Oscar nominee Sally Kirkland has a cameo (so much fun!) as the apartment complex’s building manager. Despite the fact that she gets the best lines, her best moment is basically dialogue-less. It’s directly following the inspection of Jennifer’s apartment for insect pests. Wait for it…
There are other endearing qualities throughout the film (even in some small details) – namely the fact that Jennifer is unable to unhook the moving trailer from her beat-up car – and therefore – she pulls it everywhere she goes. I found this detail charming. And it keeps in line with the overall tragic quality of Jennifer’s life. And dammit if this tiny detail is not my favorite bit in the entire film!
The visual effects are mighty impressive. The creature (you know it’s coming) truly comes to life, and becomes terrifying. The “breaking of the lock” moment with the creature is mind-blowing as far as effects and also totally inspired in concept.

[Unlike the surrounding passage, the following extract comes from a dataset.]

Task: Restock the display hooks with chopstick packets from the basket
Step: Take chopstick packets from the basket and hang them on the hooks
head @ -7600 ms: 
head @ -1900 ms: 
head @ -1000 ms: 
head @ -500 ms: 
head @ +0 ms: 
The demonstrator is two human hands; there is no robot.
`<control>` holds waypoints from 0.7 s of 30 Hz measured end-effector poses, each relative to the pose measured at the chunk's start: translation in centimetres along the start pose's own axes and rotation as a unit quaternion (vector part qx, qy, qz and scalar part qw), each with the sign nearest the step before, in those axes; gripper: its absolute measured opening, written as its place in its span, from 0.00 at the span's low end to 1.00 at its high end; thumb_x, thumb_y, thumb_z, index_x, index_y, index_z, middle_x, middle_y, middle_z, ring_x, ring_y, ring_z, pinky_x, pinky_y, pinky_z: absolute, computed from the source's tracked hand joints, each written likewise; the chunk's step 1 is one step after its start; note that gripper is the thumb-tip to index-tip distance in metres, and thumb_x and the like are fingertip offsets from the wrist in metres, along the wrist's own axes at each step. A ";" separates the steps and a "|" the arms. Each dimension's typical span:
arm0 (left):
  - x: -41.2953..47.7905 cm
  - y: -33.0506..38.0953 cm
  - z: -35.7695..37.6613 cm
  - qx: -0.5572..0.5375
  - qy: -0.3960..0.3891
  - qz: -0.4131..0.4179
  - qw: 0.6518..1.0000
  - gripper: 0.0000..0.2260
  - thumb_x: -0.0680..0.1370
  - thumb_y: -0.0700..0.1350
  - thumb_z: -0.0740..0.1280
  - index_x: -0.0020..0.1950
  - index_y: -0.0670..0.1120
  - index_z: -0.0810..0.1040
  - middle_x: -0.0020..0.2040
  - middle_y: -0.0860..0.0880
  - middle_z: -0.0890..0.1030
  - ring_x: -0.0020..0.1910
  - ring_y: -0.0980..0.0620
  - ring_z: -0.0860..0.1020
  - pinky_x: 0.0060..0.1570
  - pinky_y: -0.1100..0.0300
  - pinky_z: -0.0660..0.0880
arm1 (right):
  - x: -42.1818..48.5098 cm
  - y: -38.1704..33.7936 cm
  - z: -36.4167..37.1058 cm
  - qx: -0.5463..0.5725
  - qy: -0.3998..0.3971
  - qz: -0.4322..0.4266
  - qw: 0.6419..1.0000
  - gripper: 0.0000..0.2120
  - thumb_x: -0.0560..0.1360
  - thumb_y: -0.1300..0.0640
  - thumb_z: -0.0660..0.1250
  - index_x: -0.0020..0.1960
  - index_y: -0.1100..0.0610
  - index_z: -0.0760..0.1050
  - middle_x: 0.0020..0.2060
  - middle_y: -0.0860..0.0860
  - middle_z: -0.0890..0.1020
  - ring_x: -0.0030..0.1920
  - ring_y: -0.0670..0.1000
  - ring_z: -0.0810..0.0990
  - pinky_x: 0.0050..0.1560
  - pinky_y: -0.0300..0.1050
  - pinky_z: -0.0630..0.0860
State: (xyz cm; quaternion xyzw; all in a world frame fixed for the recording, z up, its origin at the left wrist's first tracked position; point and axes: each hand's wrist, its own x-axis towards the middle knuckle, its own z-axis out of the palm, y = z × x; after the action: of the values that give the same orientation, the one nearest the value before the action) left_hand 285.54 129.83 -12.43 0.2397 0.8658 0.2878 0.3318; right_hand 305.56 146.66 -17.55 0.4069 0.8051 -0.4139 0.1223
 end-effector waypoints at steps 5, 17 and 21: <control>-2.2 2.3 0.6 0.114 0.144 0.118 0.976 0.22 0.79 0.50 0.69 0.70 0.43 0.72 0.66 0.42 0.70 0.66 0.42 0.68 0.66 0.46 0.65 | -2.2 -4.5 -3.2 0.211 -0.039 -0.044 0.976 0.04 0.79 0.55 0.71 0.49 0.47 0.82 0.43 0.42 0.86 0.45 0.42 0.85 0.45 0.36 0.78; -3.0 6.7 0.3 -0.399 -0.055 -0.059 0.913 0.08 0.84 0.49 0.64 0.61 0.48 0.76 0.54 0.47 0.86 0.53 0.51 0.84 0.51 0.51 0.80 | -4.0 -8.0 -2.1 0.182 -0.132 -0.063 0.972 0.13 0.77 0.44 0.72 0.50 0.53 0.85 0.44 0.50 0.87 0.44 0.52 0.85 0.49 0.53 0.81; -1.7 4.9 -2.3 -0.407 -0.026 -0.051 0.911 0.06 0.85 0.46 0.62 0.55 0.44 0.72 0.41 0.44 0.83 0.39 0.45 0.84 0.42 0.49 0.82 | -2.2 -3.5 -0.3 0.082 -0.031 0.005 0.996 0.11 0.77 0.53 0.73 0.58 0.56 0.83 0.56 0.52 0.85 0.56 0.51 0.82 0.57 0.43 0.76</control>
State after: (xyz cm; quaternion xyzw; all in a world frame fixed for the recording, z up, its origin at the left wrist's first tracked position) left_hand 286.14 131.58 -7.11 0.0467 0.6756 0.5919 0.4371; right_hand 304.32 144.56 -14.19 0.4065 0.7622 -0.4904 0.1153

As much as I like Gnaw, I have a few issues. The first half of the film is basically infested (appropriate term for what may or may not be feasting on Jennifer) with an overabundance of dissolves. These techniques are fine here and there, but I found the frequency of this tool throughout Gnaw, awfully distracting. It’s bothersome, since during the second half of the film – I found the editing spot-on, fast-paced and exciting.
And speaking of splitting the film in half – my other complaint has to do with the film’s overall tone. While I appreciate all of the character work and lovely building of relationships in the first half – when things really start to cook in the second half – the massive shift isn’t organic. It’s not that such changes are unheard of in other films, but I don’t feel as though Gnaw quite mastered it. It’s all connected of course, but not perfectly.
I also felt as though there could have been a bit more build-up for the box. Again, so much wonderful work was done to make us love and care for the characters, it seemed as though the box was almost forgotten – until it’s not… if that makes sense. And you’ll see the ultimate destination of the box coming from a mile away, but it’s still wonderfully satisfying!
Also, a particular sequence really stood out to me as a technical highlight. It’s captured in the film’s poster above, as Jennifer takes a much-needed relaxing bath. I loved the editing, the camerawork and lighting in this scene. Great build-up of tension and really beautiful to behold. Nice work!
There is some kick-ass foreshadowing in the film. It’s always a pleasure to see it done right – some of those seemingly throwaway moments which will come into play later. Gnaw is a prime example of how to achieve this difficult task. Two people sitting with me during the screening, saw the culmination of this particular foreshadowing – at the same time as I did. And it was a beautiful thing – so say we all.
Gnaw was nominated for several awards at this year’s Filmquest, including Best Feature Film, Best Director of a Feature for Haylar Garcia, Best Lead Actress in a Feature for Penelope Mitchell, Best Supporting Actor in a Feature for Kyle Gass (WINNER), Best Cinematography for a Feature, Best Sound in a Feature, Best Visual Effects in a Feature (WINNER) and Best Make-up in a Feature.
I think a nomination for Best Feature Screenplay could have been squeezed in there as well (again, the dialogue!)
Brilliant visual effects and strong performances throughout easily overcome some of the film’s shortcomings. Gnaw is a great deal of fun, and totally worth seeing!
Gnaw continues to feed off of the festival circuit – including an official selection for the 17th Annual Shriekfest Film Festival in Los Angeles.